▸ TASK PROMPT: Starting at the line that contains "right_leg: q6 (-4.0" in the listing below, write out every line word for word until you have written the line that contains "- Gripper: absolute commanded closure".

▸ RECORDS PROVIDED:

*** Block opens ***

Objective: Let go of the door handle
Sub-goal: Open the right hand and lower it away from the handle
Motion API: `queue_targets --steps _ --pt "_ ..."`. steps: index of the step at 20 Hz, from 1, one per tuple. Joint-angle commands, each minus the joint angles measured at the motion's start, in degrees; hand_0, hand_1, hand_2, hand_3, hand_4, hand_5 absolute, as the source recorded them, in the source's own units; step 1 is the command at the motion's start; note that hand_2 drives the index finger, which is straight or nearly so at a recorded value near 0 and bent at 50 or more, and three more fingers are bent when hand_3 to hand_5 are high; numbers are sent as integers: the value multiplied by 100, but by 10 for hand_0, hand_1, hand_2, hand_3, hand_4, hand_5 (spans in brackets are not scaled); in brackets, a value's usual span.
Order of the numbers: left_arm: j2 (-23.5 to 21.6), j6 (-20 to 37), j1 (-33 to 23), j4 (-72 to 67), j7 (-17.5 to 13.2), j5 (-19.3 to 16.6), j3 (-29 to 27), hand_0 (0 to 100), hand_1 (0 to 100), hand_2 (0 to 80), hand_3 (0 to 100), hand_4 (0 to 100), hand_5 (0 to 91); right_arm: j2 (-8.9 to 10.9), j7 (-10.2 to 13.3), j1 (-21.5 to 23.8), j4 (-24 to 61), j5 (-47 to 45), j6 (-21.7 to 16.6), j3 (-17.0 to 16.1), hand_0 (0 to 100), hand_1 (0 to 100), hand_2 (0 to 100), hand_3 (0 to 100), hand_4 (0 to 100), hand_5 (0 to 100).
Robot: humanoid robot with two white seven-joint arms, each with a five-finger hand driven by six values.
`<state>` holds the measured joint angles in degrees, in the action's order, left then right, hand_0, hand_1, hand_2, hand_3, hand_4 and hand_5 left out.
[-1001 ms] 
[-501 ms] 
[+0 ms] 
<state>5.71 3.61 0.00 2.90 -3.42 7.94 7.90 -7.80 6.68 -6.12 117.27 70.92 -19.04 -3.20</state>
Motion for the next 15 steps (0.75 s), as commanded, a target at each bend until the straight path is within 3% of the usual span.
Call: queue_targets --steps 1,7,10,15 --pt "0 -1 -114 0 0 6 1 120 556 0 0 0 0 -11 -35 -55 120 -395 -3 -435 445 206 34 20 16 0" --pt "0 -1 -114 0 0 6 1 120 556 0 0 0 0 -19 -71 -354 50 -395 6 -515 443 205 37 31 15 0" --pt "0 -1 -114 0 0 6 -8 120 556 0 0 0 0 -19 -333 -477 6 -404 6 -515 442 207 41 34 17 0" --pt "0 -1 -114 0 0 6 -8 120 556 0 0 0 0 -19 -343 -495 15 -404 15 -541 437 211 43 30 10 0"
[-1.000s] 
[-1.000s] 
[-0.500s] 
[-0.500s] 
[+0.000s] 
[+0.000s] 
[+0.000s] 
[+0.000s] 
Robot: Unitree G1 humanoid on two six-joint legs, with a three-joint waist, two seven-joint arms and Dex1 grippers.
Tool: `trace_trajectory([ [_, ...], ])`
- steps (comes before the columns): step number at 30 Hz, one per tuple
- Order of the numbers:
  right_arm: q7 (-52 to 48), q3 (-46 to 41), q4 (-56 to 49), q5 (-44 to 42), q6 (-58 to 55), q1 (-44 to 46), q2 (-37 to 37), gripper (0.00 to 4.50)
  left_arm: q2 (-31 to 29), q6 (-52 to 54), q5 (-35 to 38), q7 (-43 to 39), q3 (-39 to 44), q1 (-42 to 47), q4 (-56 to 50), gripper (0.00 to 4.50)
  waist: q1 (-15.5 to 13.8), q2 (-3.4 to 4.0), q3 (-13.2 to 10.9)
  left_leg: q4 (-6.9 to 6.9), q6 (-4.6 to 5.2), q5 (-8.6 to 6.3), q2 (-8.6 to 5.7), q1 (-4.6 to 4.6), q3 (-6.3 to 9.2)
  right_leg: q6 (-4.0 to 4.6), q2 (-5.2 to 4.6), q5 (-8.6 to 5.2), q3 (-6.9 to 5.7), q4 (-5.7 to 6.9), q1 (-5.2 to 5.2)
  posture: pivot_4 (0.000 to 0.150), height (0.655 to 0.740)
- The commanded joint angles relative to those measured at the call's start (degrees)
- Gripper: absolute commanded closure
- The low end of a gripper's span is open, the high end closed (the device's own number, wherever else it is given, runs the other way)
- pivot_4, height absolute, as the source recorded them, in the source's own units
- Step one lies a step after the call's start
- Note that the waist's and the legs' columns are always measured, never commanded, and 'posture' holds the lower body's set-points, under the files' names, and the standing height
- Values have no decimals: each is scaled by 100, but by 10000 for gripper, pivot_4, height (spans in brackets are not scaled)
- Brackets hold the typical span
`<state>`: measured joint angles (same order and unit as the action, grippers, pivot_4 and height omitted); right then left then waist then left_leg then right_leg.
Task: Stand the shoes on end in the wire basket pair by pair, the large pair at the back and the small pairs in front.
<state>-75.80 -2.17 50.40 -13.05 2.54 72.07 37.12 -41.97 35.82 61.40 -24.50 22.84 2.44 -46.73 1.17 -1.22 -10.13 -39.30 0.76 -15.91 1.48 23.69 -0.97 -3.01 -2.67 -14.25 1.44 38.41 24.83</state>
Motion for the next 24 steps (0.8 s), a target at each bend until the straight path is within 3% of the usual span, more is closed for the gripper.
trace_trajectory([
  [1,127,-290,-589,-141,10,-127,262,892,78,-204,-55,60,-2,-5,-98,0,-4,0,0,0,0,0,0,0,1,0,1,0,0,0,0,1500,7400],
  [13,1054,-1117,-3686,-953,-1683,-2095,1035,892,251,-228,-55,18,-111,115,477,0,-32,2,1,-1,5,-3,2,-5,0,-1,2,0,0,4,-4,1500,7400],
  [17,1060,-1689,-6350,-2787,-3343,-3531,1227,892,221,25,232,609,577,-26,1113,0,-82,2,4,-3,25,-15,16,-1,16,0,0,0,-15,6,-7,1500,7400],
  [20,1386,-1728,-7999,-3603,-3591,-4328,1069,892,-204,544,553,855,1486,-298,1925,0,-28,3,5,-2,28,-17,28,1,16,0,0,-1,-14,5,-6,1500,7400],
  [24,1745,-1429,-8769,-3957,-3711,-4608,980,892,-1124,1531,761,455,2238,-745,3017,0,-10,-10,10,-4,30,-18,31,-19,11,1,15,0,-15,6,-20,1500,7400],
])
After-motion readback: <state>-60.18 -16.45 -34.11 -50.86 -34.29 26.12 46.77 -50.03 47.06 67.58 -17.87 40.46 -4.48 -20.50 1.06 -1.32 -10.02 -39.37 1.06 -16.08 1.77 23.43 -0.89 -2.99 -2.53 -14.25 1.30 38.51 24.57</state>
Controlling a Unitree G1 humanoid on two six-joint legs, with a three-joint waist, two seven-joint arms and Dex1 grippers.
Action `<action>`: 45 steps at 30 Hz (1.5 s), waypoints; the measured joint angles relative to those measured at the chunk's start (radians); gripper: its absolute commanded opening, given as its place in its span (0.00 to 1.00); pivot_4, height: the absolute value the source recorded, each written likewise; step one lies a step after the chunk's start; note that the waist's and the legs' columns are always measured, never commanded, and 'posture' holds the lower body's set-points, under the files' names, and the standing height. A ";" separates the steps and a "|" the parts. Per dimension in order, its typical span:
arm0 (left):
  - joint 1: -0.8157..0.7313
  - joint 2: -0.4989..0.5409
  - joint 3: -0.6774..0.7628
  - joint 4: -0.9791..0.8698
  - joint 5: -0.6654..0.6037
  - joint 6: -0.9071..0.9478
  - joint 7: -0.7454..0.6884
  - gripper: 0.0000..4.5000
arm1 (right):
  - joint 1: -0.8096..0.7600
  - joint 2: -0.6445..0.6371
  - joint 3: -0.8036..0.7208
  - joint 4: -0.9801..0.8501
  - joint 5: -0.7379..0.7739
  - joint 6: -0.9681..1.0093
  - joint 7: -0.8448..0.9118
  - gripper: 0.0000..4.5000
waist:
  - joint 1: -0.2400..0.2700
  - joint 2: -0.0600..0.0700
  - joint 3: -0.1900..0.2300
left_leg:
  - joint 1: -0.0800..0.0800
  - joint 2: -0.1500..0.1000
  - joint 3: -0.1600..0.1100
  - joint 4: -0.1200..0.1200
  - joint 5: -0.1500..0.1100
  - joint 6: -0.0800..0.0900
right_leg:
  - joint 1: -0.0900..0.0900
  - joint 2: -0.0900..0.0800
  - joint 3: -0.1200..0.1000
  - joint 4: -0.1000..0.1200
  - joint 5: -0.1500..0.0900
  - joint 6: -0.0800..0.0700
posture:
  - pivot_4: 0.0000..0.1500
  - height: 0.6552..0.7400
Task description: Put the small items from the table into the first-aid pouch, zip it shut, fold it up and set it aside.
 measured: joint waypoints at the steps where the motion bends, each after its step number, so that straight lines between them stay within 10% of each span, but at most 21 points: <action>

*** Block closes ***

▸ EXERCISE ANSWER:
  right_leg: q6 (-4.0 to 4.6), q2 (-5.2 to 4.6), q5 (-8.6 to 5.2), q3 (-6.9 to 5.7), q4 (-5.7 to 6.9), q1 (-5.2 to 5.2)
  posture: pivot_4 (0.000 to 0.150), height (0.655 to 0.740)
- The commanded joint angles relative to those measured at the call's start (degrees)
- Gripper: absolute commanded closure

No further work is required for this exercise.